● **RECORDS PROVIDED**:
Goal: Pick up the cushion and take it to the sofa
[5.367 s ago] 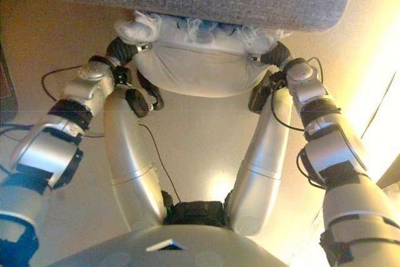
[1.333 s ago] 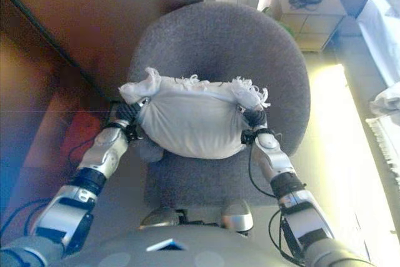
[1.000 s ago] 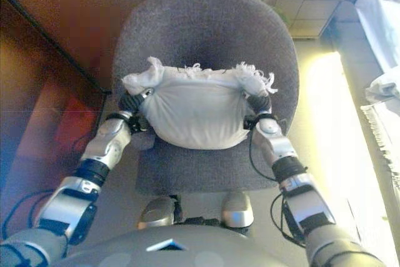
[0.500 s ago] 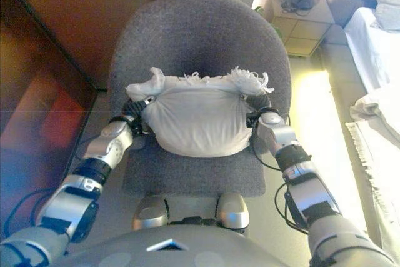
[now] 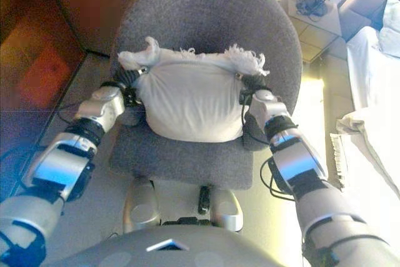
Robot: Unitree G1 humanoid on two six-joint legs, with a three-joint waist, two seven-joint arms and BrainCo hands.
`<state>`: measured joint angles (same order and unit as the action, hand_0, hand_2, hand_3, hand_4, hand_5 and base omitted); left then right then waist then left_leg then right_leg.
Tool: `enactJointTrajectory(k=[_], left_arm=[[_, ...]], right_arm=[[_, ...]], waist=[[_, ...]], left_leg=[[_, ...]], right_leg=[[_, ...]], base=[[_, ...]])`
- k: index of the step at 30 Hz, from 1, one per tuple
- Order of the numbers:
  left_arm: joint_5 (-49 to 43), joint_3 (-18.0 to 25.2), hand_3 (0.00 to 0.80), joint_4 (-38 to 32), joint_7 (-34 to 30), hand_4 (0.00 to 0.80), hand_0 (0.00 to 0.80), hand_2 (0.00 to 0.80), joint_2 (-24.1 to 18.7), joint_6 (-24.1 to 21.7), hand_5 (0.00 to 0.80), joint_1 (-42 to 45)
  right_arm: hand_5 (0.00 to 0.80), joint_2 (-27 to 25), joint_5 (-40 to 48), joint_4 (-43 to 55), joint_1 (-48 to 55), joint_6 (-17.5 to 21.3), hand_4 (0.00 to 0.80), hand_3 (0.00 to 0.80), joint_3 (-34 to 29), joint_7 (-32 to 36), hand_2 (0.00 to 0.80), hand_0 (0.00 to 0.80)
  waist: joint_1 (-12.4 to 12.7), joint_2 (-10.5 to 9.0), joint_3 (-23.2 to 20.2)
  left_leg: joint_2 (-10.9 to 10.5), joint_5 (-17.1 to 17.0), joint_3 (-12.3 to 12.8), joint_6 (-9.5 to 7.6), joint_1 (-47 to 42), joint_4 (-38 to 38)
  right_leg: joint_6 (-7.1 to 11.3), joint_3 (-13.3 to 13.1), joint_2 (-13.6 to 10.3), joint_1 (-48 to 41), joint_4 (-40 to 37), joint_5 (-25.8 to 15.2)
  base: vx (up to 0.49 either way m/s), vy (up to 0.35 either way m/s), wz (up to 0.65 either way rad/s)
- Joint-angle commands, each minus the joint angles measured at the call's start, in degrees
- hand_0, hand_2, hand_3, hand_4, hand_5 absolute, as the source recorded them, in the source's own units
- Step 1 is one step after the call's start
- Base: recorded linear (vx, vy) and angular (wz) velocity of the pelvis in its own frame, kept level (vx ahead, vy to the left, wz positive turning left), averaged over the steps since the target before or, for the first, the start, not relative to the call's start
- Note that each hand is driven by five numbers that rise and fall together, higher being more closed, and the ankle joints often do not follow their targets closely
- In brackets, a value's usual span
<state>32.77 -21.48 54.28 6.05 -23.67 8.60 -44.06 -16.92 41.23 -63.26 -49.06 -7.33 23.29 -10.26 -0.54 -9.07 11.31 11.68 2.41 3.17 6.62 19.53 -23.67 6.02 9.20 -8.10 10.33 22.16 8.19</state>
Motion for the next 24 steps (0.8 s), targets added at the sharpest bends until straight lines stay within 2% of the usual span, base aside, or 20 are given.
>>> enactJointTrajectory(k=[1,8,18,24], left_arm=[[1.71,-1.68,0.0,-0.67,0.5,0.0,0.0,0.0,-0.6,-5.17,0.0,-8.31],[2.09,-0.6,0.0,-3.72,3.75,0.0,0.0,0.0,0.03,-6.72,0.0,-5.32],[-1.58,4.07,0.0,-10.56,7.27,0.0,0.0,0.0,-2.55,-8.42,0.0,4.24],[-0.28,7.81,0.0,-10.92,6.78,0.0,0.0,0.0,-3.99,-11.37,0.0,9.93]], right_arm=[[0.0,-2.94,2.4,-1.11,-5.42,3.74,0.0,0.0,-1.2,-0.61,0.0,0.0],[0.0,-4.1,-0.33,0.42,-3.66,2.85,0.0,0.0,-2.76,-3.91,0.0,0.0],[0.0,-11.98,-8.55,5.28,1.44,1.65,0.0,0.0,-5.64,-9.8,0.0,0.0],[0.0,-15.82,-10.56,6.87,4.5,3.84,0.0,0.0,-9.0,-10.38,0.0,0.0]], waist=[[2.1,0.45,1.75],[2.1,1.06,0.89],[2.63,2.38,-2.13],[2.8,3.09,-3.5]], left_leg=[[2.5,5.75,0.17,2.74,-3.52,-5.46],[2.12,6.16,1.01,2.69,-5.97,-4.94],[1.09,5.84,2.71,2.32,-11.66,-1.39],[0.24,5.05,4.11,1.83,-15.27,2.27]], right_leg=[[5.77,-4.13,-3.84,0.34,-4.66,-7.77],[6.16,-4.04,-4.6,-1.7,-5.02,-7.31],[6.87,-3.35,-5.64,-6.14,-8.07,-7.37],[7.37,-2.27,-6.33,-8.67,-10.85,-7.9]], base=[[0.016,0.068,0.12],[0.063,0.066,0.03],[0.063,0.071,0.0],[0.014,0.073,-0.06]])
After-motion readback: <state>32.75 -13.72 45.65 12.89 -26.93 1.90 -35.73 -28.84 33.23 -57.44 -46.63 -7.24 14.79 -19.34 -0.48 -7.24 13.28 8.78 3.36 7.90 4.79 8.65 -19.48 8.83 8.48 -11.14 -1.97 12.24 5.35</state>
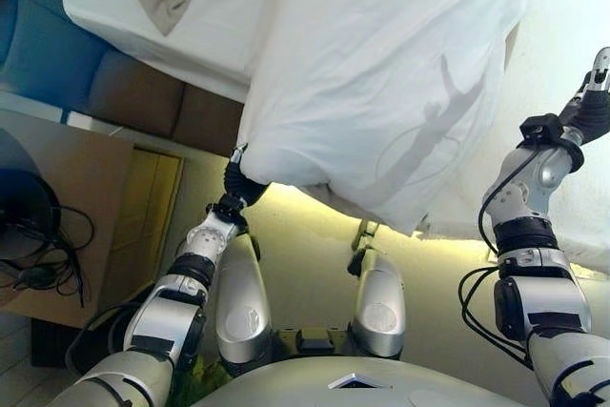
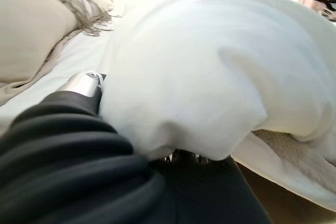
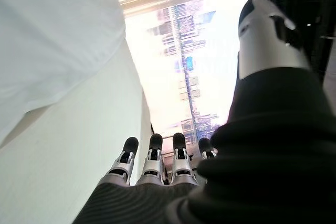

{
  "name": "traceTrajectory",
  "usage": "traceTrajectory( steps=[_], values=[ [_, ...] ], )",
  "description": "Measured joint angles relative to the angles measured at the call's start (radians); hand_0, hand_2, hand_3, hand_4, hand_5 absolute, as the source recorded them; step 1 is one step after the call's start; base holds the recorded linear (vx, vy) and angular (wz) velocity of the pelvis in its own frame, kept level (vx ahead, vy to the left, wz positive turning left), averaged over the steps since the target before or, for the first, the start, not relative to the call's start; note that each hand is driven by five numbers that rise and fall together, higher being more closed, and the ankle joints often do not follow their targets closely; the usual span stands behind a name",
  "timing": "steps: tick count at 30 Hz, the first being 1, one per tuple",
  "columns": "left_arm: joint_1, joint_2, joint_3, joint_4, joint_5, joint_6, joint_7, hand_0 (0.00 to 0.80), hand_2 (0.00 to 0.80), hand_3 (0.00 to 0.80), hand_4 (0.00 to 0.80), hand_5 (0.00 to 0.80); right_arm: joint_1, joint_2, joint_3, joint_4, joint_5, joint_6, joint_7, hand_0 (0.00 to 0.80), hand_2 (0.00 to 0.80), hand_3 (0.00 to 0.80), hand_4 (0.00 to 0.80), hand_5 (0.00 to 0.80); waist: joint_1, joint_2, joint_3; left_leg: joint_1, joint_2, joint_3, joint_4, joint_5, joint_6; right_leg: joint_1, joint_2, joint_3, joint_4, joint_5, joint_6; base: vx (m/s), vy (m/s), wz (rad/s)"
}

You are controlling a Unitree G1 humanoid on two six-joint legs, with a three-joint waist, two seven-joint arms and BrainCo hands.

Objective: Make the bed neatly

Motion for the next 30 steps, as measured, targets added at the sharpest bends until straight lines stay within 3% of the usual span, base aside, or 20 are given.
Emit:
traceTrajectory(
  steps=[8, 16, 17, 18, 19, 27, 30],
  values=[
    [0.191, -0.098, 0.075, 0.047, 0.072, 0.059, -0.001, 0.800, 0.800, 0.800, 0.800, 0.800, 0.128, 0.005, -0.019, -0.043, -0.138, 0.026, -0.007, 0.000, 0.000, 0.000, 0.000, 0.000, 0.046, 0.018, -0.174, 0.192, 0.003, 0.008, -0.159, 0.015, -0.025, 0.171, 0.020, -0.025, -0.097, -0.010, 0.003, 0.212, 0.053, 0.06],
    [0.274, -0.106, 0.127, 0.132, 0.154, 0.105, -0.001, 0.800, 0.800, 0.800, 0.800, 0.800, 0.197, 0.005, -0.053, -0.029, -0.159, 0.061, 0.014, 0.000, 0.000, 0.000, 0.000, 0.000, 0.067, 0.019, -0.282, 0.313, 0.001, 0.031, -0.259, 0.028, -0.035, 0.272, 0.026, -0.034, -0.154, -0.010, 0.004, 0.101, 0.066, -0.01],
    [0.278, -0.107, 0.130, 0.142, 0.158, 0.111, -0.001, 0.753, 0.753, 0.753, 0.753, 0.753, 0.206, 0.005, -0.053, -0.021, -0.165, 0.061, 0.022, 0.000, 0.000, 0.000, 0.000, 0.000, 0.072, 0.019, -0.290, 0.320, 0.002, 0.029, -0.266, 0.029, -0.036, 0.283, 0.029, -0.042, -0.159, -0.010, 0.004, 0.028, 0.034, 0.14],
    [0.283, -0.107, 0.134, 0.149, 0.173, 0.117, -0.001, 0.483, 0.483, 0.483, 0.483, 0.483, 0.212, 0.006, -0.053, -0.015, -0.168, 0.061, 0.028, 0.000, 0.000, 0.000, 0.000, 0.000, 0.074, 0.019, -0.304, 0.318, 0.002, 0.027, -0.270, 0.030, -0.037, 0.286, 0.030, -0.051, -0.164, -0.010, 0.004, 0.013, 0.020, 0.10],
    [0.291, -0.107, 0.144, 0.157, 0.186, 0.122, 0.000, 0.000, 0.000, 0.000, 0.000, 0.000, 0.214, 0.006, -0.053, -0.014, -0.170, 0.061, 0.034, 0.000, 0.000, 0.000, 0.000, 0.000, 0.076, 0.018, -0.317, 0.320, 0.002, 0.027, -0.276, 0.032, -0.038, 0.287, 0.030, -0.051, -0.169, -0.010, 0.004, 0.002, 0.013, 0.07],
    [0.385, -0.045, 0.253, 0.204, 0.191, 0.115, -0.004, 0.000, 0.000, 0.000, 0.000, 0.000, 0.218, 0.000, -0.064, 0.007, -0.170, 0.063, 0.085, 0.000, 0.000, 0.000, 0.000, 0.000, 0.098, 0.018, -0.361, 0.350, 0.000, 0.028, -0.350, 0.086, -0.046, 0.311, 0.035, -0.073, -0.192, -0.011, 0.005, -0.001, 0.003, 0.10],
    [0.430, 0.021, 0.308, 0.207, 0.170, 0.082, -0.007, 0.000, 0.000, 0.000, 0.000, 0.000, 0.218, -0.002, -0.071, 0.012, -0.154, 0.081, 0.098, 0.000, 0.000, 0.000, 0.000, 0.000, 0.113, 0.001, -0.377, 0.347, -0.001, 0.028, -0.368, 0.103, -0.051, 0.311, 0.034, -0.073, -0.193, -0.031, 0.031, 0.004, -0.013, 0.07]
  ],
)
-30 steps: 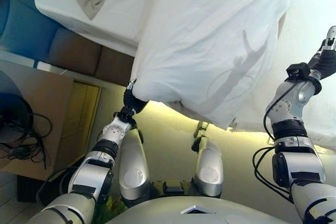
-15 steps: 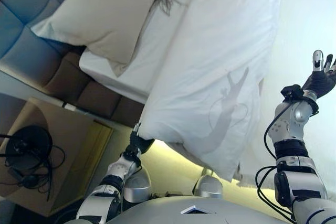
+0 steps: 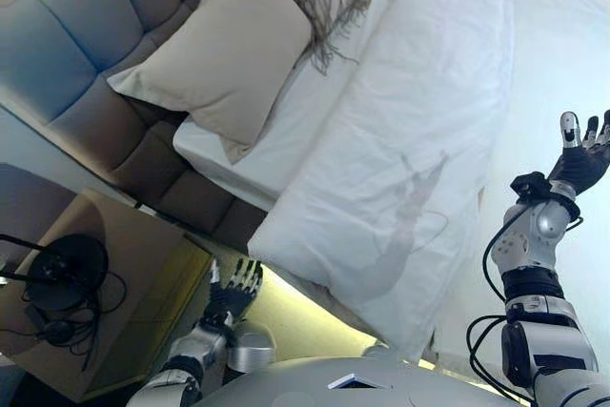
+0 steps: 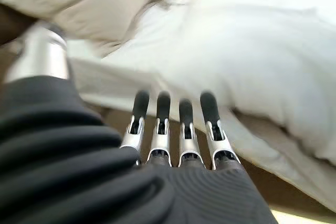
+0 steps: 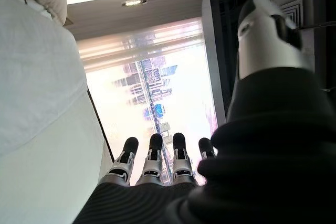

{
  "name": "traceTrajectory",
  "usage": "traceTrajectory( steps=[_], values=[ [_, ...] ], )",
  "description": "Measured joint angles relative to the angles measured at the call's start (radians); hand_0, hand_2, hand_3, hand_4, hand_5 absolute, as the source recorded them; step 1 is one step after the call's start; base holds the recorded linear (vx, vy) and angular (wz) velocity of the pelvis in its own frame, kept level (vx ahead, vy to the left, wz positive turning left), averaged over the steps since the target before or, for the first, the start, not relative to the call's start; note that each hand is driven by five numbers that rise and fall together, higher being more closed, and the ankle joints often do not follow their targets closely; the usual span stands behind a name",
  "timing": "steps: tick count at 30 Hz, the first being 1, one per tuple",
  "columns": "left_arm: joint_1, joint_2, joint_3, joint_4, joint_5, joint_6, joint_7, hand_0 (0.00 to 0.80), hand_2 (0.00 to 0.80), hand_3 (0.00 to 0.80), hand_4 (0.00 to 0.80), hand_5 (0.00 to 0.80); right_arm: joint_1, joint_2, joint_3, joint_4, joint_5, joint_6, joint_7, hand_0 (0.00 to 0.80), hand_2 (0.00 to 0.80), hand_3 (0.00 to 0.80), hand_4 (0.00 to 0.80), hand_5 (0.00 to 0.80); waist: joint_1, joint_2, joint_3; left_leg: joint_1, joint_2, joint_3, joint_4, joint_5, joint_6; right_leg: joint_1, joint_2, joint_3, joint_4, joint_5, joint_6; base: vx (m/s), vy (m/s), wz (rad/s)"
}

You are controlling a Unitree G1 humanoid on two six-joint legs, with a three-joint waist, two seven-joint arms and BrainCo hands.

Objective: Make the bed neatly

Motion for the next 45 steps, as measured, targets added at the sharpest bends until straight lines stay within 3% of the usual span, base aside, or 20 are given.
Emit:
traceTrajectory(
  steps=[2, 7, 12, 20, 25, 32, 38, 41, 45],
  values=[
    [0.022, 0.052, 0.023, 0.000, -0.003, -0.017, 0.000, 0.000, 0.000, 0.000, 0.000, 0.000, 0.000, -0.003, -0.013, 0.005, 0.001, 0.009, 0.004, 0.000, 0.000, 0.000, 0.000, 0.000, 0.015, -0.006, -0.008, -0.003, 0.006, 0.000, -0.009, 0.013, -0.005, 0.001, 0.005, 0.000, 0.000, -0.008, 0.025, 0.006, -0.034, 0.09],
    [0.032, 0.087, 0.043, -0.014, -0.027, -0.024, 0.000, 0.000, 0.000, 0.000, 0.000, 0.000, 0.000, -0.013, -0.016, 0.005, 0.033, 0.045, 0.020, 0.000, 0.000, 0.000, 0.000, 0.000, 0.017, -0.026, -0.021, -0.029, 0.007, 0.000, -0.016, 0.038, 0.004, -0.002, 0.007, 0.007, 0.003, -0.009, 0.026, -0.003, -0.041, 0.21],
    [0.034, 0.090, 0.028, -0.170, -0.019, -0.025, 0.003, 0.000, 0.000, 0.000, 0.000, 0.000, 0.006, -0.001, -0.015, -0.012, 0.040, 0.062, 0.028, 0.000, 0.000, 0.000, 0.000, 0.000, 0.015, -0.051, -0.040, -0.032, 0.011, 0.001, -0.025, 0.056, -0.004, -0.011, 0.014, 0.025, 0.003, -0.008, 0.025, -0.046, -0.067, 0.00],
    [0.033, 0.089, -0.079, -0.425, 0.067, -0.116, 0.011, 0.000, 0.000, 0.000, 0.000, 0.000, 0.108, 0.025, -0.002, -0.070, 0.034, 0.127, 0.058, 0.000, 0.000, 0.000, 0.000, 0.000, 0.011, -0.053, -0.056, 0.021, 0.027, 0.030, -0.126, 0.106, -0.016, -0.029, 0.032, 0.055, 0.002, -0.007, 0.022, -0.066, -0.063, -0.10],
    [0.030, 0.086, -0.136, -0.537, 0.163, -0.185, 0.095, 0.000, 0.000, 0.000, 0.000, 0.000, 0.195, 0.085, 0.064, -0.155, 0.003, 0.151, 0.088, 0.000, 0.000, 0.000, 0.000, 0.000, -0.017, -0.049, -0.065, 0.051, 0.040, 0.033, -0.206, 0.150, -0.023, -0.032, 0.048, 0.050, -0.005, -0.005, 0.022, -0.073, -0.071, 0.02],
    [0.024, 0.082, -0.201, -0.572, 0.302, -0.214, 0.209, 0.000, 0.000, 0.000, 0.000, 0.000, 0.254, 0.157, 0.158, -0.170, -0.012, 0.162, 0.129, 0.000, 0.000, 0.000, 0.000, 0.000, -0.017, -0.049, -0.073, 0.054, 0.044, 0.034, -0.233, 0.165, -0.025, -0.038, 0.053, 0.043, -0.005, -0.005, 0.022, -0.071, -0.038, 0.01],
    [0.043, 0.113, -0.155, -0.633, 0.398, -0.243, 0.233, 0.000, 0.000, 0.000, 0.000, 0.000, 0.391, 0.157, 0.153, -0.277, 0.003, 0.288, 0.349, 0.000, 0.000, 0.000, 0.000, 0.000, -0.040, -0.058, -0.086, 0.055, 0.048, 0.086, -0.248, 0.174, -0.024, -0.074, 0.056, 0.070, -0.005, 0.000, 0.021, -0.069, -0.034, -0.13],
    [0.047, 0.125, -0.158, -0.639, 0.422, -0.263, 0.244, 0.000, 0.000, 0.000, 0.000, 0.000, 0.427, 0.158, 0.160, -0.293, 0.028, 0.343, 0.377, 0.000, 0.000, 0.000, 0.000, 0.000, -0.068, -0.067, -0.093, 0.070, 0.050, 0.110, -0.256, 0.174, -0.024, -0.079, 0.057, 0.086, -0.005, 0.002, 0.021, -0.010, -0.020, -0.18],
    [0.044, 0.124, -0.163, -0.640, 0.499, -0.292, 0.259, 0.000, 0.000, 0.000, 0.000, 0.000, 0.438, 0.175, 0.215, -0.248, 0.036, 0.357, 0.363, 0.000, 0.000, 0.000, 0.000, 0.000, -0.087, -0.078, -0.102, 0.091, 0.050, 0.137, -0.270, 0.174, -0.024, -0.077, 0.059, 0.109, -0.005, 0.002, 0.021, 0.002, -0.018, -0.17]
  ],
)
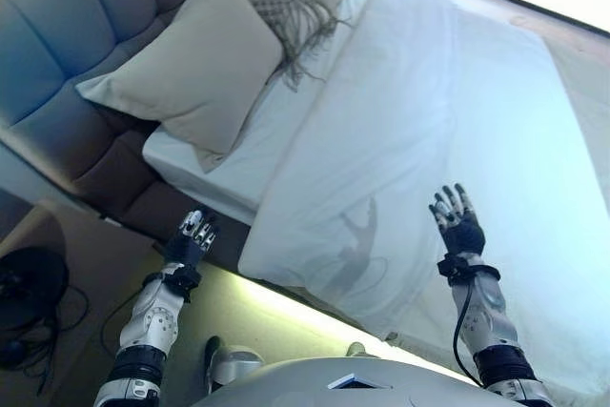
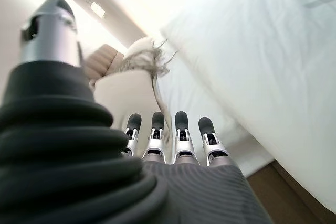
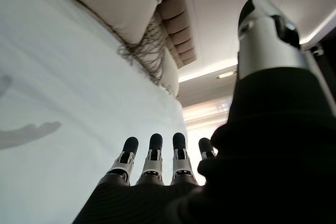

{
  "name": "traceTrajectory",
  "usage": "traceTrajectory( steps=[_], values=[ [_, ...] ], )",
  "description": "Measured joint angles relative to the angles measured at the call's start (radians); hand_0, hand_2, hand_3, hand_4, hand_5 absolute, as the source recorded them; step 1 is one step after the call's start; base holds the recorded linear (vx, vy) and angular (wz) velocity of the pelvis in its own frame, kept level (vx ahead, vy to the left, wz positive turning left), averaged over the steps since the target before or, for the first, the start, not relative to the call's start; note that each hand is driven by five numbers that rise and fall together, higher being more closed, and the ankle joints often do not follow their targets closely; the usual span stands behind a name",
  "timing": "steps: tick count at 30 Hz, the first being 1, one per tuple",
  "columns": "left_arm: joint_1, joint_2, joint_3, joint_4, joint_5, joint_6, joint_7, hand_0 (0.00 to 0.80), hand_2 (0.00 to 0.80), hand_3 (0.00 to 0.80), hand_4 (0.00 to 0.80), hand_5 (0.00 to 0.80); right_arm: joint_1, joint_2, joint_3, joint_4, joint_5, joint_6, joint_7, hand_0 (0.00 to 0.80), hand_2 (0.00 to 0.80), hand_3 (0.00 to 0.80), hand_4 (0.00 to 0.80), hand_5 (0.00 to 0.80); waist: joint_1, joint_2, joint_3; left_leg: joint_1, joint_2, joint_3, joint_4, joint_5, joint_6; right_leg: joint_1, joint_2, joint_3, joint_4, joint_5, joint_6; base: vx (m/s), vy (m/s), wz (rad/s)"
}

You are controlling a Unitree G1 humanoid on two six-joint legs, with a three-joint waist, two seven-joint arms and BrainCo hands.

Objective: Make the bed neatly

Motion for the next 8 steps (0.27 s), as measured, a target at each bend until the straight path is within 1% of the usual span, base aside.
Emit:
traceTrajectory(
  steps=[4, 8],
  values=[
    [0.001, 0.001, -0.005, 0.000, 0.076, -0.014, 0.017, 0.000, 0.000, 0.000, 0.000, 0.000, -0.001, 0.041, 0.045, 0.109, -0.002, 0.005, -0.067, 0.000, 0.000, 0.000, 0.000, 0.000, 0.002, 0.001, -0.001, 0.000, 0.000, 0.000, 0.000, 0.000, 0.000, 0.000, 0.000, 0.000, 0.000, 0.000, 0.000, 0.000, 0.000, 0.00],
    [0.029, 0.002, -0.009, -0.006, 0.103, -0.018, 0.038, 0.000, 0.000, 0.000, 0.000, 0.000, 0.039, 0.064, 0.048, 0.086, 0.000, -0.001, -0.104, 0.000, 0.000, 0.000, 0.000, 0.000, 0.013, 0.018, -0.001, 0.001, 0.000, 0.000, 0.000, 0.000, 0.000, 0.000, 0.000, 0.000, 0.000, 0.000, 0.000, 0.000, 0.000, 0.00]
  ],
)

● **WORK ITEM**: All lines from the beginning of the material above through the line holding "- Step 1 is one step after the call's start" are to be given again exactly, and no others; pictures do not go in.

● **ANSWER TO THE EXERCISE**:
Goal: Pick up the cushion and take it to the sofa
[5.367 s ago] 
[1.333 s ago] 
[1.000 s ago] 
[0.500 s ago] 
[now] 
Robot: Unitree G1 humanoid on two six-joint legs, with a three-joint waist, two seven-joint arms and BrainCo hands.
`<state>`: measured joint angles (same order and unit as the action, hand_0, hand_2, hand_3, hand_4, hand_5 and base omitted); left then right then waist then left_leg then right_leg.
Tool: `enactJointTrajectory(k=[_], left_arm=[[_, ...]], right_arm=[[_, ...]], waist=[[_, ...]], left_leg=[[_, ...]], right_leg=[[_, ...]], base=[[_, ...]])`
- k: index of the step at 30 Hz, from 1, one per tuple
- Order of the numbers:
  left_arm: joint_5 (-49 to 43), joint_3 (-18.0 to 25.2), hand_3 (0.00 to 0.80), joint_4 (-38 to 32), joint_7 (-34 to 30), hand_4 (0.00 to 0.80), hand_0 (0.00 to 0.80), hand_2 (0.00 to 0.80), joint_2 (-24.1 to 18.7), joint_6 (-24.1 to 21.7), hand_5 (0.00 to 0.80), joint_1 (-42 to 45)
  right_arm: hand_5 (0.00 to 0.80), joint_2 (-27 to 25), joint_5 (-40 to 48), joint_4 (-43 to 55), joint_1 (-48 to 55), joint_6 (-17.5 to 21.3), hand_4 (0.00 to 0.80), hand_3 (0.00 to 0.80), joint_3 (-34 to 29), joint_7 (-32 to 36), hand_2 (0.00 to 0.80), hand_0 (0.00 to 0.80)
  waist: joint_1 (-12.4 to 12.7), joint_2 (-10.5 to 9.0), joint_3 (-23.2 to 20.2)
  left_leg: joint_2 (-10.9 to 10.5), joint_5 (-17.1 to 17.0), joint_3 (-12.3 to 12.8), joint_6 (-9.5 to 7.6), joint_1 (-47 to 42), joint_4 (-38 to 38)
  right_leg: joint_6 (-7.1 to 11.3), joint_3 (-13.3 to 13.1), joint_2 (-13.6 to 10.3), joint_1 (-48 to 41), joint_4 (-40 to 37), joint_5 (-25.8 to 15.2)
  base: vx (up to 0.49 either way m/s), vy (up to 0.35 either way m/s), wz (up to 0.65 either way rad/s)
- Joint-angle commands, each minus the joint angles measured at the call's start, in degrees
- hand_0, hand_2, hand_3, hand_4, hand_5 absolute, as the source recorded them, in the source's own units
- Step 1 is one step after the call's start

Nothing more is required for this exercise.